* Problem statement
Wherever a line below holds the word "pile", copy that line.

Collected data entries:
----------
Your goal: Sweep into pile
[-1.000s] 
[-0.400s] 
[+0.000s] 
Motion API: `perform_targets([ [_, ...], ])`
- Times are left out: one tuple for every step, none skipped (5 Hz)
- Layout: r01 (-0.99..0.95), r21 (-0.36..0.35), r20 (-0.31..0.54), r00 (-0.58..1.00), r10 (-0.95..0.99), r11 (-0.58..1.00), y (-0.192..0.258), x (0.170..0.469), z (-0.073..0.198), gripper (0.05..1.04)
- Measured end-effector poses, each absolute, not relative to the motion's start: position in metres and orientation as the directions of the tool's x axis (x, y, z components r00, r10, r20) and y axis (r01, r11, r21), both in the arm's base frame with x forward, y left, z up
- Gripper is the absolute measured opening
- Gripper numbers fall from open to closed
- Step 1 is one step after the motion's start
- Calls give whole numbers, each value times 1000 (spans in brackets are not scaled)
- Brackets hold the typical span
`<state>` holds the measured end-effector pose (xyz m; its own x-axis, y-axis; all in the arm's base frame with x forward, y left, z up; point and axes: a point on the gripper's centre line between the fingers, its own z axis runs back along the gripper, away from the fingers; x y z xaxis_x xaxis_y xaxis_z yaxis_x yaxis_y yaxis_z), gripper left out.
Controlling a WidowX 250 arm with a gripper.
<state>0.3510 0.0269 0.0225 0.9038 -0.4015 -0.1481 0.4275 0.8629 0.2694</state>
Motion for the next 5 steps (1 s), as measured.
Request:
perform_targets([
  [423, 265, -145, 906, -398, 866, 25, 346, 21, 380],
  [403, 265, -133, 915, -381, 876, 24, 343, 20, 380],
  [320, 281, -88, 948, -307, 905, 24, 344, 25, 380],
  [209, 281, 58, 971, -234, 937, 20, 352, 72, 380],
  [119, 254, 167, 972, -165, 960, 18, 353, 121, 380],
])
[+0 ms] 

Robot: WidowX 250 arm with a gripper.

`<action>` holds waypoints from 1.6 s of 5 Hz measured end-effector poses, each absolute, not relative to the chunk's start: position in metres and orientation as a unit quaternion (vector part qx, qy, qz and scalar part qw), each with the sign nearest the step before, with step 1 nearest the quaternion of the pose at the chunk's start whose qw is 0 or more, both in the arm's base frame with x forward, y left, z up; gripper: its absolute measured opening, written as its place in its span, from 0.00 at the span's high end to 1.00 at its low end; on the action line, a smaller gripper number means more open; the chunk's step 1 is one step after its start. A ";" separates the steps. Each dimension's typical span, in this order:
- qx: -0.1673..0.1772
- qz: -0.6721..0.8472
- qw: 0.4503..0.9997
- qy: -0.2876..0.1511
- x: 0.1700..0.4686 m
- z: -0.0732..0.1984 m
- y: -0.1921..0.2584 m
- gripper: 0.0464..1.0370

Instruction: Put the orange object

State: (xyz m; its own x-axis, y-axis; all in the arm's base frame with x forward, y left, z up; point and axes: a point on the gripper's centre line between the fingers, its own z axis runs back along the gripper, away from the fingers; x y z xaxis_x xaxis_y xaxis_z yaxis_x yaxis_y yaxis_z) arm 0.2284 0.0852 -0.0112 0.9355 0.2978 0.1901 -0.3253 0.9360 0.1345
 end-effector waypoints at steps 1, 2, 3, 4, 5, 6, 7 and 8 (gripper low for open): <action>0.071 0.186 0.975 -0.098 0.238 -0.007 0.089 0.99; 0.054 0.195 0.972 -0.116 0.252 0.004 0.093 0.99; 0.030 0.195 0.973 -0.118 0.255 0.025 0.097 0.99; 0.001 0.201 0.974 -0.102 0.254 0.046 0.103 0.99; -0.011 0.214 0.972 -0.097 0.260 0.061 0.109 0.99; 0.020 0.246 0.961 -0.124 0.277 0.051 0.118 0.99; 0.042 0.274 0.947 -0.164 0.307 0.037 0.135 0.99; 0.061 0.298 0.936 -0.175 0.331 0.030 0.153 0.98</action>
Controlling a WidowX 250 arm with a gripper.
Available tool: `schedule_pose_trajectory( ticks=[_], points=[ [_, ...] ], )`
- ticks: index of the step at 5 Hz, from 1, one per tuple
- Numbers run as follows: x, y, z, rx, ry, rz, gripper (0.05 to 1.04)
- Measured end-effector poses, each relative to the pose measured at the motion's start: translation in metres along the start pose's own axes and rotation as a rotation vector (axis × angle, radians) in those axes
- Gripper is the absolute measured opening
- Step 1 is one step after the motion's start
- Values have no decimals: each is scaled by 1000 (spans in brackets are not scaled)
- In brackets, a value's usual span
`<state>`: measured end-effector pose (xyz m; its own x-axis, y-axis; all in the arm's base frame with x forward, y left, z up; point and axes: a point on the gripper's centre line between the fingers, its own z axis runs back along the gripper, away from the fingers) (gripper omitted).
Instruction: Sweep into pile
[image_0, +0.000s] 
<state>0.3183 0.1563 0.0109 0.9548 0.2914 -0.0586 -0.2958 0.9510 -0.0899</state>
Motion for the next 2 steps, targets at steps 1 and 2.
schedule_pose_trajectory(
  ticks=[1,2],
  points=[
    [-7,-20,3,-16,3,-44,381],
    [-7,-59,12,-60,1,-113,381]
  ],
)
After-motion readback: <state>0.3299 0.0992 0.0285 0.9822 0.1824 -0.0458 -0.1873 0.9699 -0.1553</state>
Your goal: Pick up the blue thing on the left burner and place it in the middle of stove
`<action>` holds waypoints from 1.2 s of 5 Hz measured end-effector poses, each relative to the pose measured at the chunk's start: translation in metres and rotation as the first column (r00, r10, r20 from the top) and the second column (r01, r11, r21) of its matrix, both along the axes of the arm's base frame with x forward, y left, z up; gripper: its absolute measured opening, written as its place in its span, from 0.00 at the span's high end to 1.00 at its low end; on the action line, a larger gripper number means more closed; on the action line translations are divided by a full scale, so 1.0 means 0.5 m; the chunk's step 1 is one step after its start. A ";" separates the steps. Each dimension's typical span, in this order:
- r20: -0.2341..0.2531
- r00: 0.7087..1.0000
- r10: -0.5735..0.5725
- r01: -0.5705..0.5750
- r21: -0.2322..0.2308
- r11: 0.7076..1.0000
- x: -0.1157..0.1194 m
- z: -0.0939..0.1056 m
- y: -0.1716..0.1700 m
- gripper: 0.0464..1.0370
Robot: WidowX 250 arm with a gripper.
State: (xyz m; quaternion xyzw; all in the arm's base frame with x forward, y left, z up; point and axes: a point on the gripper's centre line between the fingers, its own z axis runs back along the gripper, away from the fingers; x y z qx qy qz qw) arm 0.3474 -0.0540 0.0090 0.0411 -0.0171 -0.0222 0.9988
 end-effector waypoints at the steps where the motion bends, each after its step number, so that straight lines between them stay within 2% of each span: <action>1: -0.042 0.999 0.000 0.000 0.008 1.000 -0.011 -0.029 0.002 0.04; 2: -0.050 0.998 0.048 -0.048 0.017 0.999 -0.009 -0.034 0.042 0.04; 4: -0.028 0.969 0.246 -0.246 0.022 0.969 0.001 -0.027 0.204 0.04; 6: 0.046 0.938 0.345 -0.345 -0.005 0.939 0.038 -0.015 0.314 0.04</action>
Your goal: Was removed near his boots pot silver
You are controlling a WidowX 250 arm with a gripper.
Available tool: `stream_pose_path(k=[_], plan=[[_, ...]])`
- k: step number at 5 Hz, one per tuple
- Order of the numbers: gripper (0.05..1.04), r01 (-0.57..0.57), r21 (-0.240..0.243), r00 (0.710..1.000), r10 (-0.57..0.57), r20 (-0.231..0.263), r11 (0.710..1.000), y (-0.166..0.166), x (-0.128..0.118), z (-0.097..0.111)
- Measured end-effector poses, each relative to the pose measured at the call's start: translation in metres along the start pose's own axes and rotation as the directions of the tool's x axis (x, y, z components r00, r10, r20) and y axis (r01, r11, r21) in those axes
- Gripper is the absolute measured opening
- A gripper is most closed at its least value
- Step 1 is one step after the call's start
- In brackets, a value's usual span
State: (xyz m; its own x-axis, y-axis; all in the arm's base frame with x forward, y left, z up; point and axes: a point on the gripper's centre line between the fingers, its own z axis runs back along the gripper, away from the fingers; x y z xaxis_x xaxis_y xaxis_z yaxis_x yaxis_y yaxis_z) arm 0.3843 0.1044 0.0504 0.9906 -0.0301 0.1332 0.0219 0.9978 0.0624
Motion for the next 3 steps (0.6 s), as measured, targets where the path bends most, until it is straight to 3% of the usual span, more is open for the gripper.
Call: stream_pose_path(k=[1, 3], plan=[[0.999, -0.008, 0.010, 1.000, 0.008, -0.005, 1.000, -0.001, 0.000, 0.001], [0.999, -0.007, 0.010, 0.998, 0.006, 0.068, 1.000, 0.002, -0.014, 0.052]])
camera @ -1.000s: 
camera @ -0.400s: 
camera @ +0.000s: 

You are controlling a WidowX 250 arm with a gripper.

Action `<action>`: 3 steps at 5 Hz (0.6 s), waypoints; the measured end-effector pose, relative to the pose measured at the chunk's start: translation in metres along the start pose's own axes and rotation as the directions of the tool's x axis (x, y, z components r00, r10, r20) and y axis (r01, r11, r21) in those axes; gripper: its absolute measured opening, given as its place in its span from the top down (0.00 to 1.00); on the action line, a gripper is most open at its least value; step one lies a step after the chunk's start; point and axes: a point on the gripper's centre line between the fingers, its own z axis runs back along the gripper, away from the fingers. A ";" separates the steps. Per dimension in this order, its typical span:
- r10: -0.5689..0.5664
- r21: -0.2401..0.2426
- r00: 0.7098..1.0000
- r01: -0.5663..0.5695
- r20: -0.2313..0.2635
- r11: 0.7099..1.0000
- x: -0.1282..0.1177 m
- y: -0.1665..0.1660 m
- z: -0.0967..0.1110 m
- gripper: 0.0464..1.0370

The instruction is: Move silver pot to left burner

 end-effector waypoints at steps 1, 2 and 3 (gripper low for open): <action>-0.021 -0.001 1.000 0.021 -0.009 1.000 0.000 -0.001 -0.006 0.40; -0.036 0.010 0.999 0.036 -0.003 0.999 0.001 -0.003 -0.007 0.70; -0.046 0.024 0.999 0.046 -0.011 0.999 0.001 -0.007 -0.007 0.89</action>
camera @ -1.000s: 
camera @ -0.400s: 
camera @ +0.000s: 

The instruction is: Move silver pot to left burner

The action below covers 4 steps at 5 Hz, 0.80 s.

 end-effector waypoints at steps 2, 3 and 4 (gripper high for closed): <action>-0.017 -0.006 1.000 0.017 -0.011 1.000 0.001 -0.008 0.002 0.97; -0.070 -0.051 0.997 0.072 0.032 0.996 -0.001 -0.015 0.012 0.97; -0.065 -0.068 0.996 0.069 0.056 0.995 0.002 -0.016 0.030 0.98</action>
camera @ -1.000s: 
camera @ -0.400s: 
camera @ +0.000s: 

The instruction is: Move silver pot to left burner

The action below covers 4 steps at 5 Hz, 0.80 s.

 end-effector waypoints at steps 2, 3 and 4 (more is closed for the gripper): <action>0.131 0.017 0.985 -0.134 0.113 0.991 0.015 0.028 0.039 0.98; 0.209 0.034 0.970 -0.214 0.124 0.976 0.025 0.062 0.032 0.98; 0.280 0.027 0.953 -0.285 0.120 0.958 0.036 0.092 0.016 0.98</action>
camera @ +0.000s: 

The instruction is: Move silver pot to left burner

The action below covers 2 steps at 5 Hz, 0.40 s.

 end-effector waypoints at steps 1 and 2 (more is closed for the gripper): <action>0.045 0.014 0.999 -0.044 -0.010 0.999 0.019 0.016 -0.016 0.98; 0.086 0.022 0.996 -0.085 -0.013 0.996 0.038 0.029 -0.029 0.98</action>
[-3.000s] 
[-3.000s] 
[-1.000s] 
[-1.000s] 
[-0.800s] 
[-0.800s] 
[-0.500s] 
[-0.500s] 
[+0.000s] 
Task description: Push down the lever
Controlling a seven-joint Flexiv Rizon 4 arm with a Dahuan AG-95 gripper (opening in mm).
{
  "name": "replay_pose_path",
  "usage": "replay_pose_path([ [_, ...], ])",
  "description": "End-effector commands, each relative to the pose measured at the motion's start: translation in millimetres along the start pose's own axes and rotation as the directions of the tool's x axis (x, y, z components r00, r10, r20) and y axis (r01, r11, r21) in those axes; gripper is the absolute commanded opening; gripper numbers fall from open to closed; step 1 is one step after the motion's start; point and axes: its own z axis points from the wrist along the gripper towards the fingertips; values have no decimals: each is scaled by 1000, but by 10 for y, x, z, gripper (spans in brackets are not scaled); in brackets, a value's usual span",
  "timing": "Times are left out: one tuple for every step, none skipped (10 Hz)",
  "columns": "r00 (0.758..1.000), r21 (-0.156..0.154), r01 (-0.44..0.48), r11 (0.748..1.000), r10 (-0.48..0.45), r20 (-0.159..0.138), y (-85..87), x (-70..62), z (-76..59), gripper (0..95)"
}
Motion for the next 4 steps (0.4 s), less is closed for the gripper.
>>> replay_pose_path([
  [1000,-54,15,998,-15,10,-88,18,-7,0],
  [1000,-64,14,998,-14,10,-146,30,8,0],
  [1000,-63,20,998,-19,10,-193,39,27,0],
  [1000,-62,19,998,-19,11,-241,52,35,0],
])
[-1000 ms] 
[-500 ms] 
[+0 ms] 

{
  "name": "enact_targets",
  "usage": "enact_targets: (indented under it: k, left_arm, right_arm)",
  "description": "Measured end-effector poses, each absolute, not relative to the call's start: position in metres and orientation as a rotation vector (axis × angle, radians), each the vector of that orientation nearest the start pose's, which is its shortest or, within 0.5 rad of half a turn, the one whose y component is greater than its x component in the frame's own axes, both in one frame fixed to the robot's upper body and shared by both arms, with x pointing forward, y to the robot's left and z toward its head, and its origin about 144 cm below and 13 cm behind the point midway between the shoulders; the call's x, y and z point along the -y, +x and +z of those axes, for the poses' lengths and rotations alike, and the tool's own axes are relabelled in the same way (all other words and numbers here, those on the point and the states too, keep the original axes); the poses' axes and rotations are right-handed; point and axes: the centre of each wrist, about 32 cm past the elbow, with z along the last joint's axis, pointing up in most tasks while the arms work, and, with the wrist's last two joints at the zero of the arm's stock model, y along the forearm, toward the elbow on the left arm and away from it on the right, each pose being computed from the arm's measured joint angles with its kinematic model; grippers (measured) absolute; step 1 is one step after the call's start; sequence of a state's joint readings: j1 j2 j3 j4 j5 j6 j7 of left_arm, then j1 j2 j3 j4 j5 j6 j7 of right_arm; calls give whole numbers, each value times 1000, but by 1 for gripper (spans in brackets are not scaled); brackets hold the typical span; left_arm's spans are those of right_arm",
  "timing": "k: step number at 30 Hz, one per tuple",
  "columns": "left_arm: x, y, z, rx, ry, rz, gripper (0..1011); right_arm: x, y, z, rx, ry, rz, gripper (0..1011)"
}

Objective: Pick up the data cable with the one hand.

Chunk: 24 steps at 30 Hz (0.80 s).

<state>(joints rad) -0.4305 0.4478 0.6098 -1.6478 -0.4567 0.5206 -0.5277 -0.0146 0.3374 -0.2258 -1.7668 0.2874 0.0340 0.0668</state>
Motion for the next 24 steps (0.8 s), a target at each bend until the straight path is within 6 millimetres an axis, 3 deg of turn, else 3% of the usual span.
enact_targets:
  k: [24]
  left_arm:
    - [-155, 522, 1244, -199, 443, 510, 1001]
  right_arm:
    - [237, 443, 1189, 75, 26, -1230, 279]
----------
* Finished task
Your goal: Sweep into pile
Instruction: Sweep into pile

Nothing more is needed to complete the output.